• YOUR INSTRUCTIONS: Make an exact copy of the lines below.

[DATA SHOWN Boundary: Start]

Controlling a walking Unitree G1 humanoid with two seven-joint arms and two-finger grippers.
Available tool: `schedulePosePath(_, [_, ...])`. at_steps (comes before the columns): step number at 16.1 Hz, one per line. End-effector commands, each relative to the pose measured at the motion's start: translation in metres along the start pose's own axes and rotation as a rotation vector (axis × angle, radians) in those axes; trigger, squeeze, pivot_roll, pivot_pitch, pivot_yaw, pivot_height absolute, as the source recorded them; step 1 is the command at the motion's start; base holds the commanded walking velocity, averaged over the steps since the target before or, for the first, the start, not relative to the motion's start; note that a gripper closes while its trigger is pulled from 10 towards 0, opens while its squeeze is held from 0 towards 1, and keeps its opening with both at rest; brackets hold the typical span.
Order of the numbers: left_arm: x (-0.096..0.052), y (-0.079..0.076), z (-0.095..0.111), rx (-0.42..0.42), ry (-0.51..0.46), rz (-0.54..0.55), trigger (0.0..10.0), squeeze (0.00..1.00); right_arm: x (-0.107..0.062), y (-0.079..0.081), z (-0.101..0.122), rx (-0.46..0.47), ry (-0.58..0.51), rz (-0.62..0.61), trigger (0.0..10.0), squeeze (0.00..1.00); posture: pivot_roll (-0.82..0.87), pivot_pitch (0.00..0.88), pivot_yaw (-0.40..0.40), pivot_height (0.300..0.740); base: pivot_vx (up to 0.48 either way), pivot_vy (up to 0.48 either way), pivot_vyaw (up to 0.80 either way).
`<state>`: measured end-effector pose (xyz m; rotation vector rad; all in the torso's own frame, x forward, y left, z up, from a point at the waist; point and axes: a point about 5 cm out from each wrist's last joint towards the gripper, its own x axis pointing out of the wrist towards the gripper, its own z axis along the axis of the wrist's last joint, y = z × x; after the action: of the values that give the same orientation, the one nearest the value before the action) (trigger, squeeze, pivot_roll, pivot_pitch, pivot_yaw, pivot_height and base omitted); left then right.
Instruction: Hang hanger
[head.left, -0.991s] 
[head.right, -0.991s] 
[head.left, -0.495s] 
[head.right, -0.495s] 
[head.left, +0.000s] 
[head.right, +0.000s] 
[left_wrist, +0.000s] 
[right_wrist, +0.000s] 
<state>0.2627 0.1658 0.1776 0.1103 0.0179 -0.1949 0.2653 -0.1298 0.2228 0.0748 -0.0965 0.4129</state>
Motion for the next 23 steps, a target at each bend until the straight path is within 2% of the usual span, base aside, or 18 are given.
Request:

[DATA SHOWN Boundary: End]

• WRITTEN ANSWER:
Controlling a walking Unitree G1 humanoid with two seven-joint arms and two-finger grippers.
Available tool: `schedulePosePath(_, [_, ...])`. at_steps (comes before the columns): step number at 16.1 Hz, one per line. End-effector commands, each relative to the pose measured at the motion's start: translation in metres along the start pose's own axes and rotation as a rotation vector (axis × angle, radians) in those axes; trigger, squeeze, pivot_roll, pivot_pitch, pivot_yaw, pivot_height absolute, as the source recorded them; step 1 is the command at the motion's start; base holds the commanded walking velocity, averaged over the steps since the target before or, for the first, the start, not relative to the motion's start; note that a gripper closes while its trigger is pulled from 10 towards 0, opens while its squeeze is held from 0 towards 1, and keeps its opening with both at rest; brackets hold the typical span.
Order of the numbers: left_arm: x (-0.096..0.052), y (-0.079..0.076), z (-0.095..0.111), rx (-0.42..0.42), ry (-0.51..0.46), rz (-0.54..0.55), trigger (0.0..10.0), squeeze (0.00..1.00); right_arm: x (-0.107..0.062), y (-0.079..0.081), z (-0.101..0.122), rx (-0.46..0.47), ry (-0.58..0.51), rz (-0.62..0.61), trigger (0.0..10.0), squeeze (0.00..1.00); posture: pivot_roll (-0.82..0.87), pivot_pitch (0.00..0.88), pivot_yaw (-0.40..0.40), pivot_height (0.300..0.740); base: pivot_vx (up to 0.48 either way), pivot_vy (up to 0.48 either way), pivot_vyaw (up to 0.80 either way).
`<state>`: measured end-effector pose (xyz m; rotation vector rad; all in the torso's own frame, x forward, y left, z up, from a point at the waist; point and axes: a point about 5 cm out from each wrist's last joint towards the gripper, its own x axis pointing out of the wrist towards the gripper, its own z axis along the axis of the wrist's last joint, y = z × x; after the action: of the values that give the same orientation, the one nearest the value before the action) (trigger, squeeze, pivot_roll, pivot_pitch, pivot_yaw, pivot_height and base omitted); left then right.
Instruction: Hang hanger
[head.left, -0.991s] 
[head.right, -0.991s] 
[head.left, -0.495s] 
[head.right, -0.495s] 
[head.left, +0.000s] 
[head.right, +0.000s] 
[left_wrist, +0.000s] 
[right_wrist, +0.000s] 
<state>0.2627 0.1658 0.1776 0.1103 0.0179 -0.1949 0.2653 -0.1298 0.2228 0.0748 -0.0965 0.4129</state>
Motion for the next 23 steps, a target at each bend until the straight path is within 2% of the usual span, base aside, or 18 are given.
Request:

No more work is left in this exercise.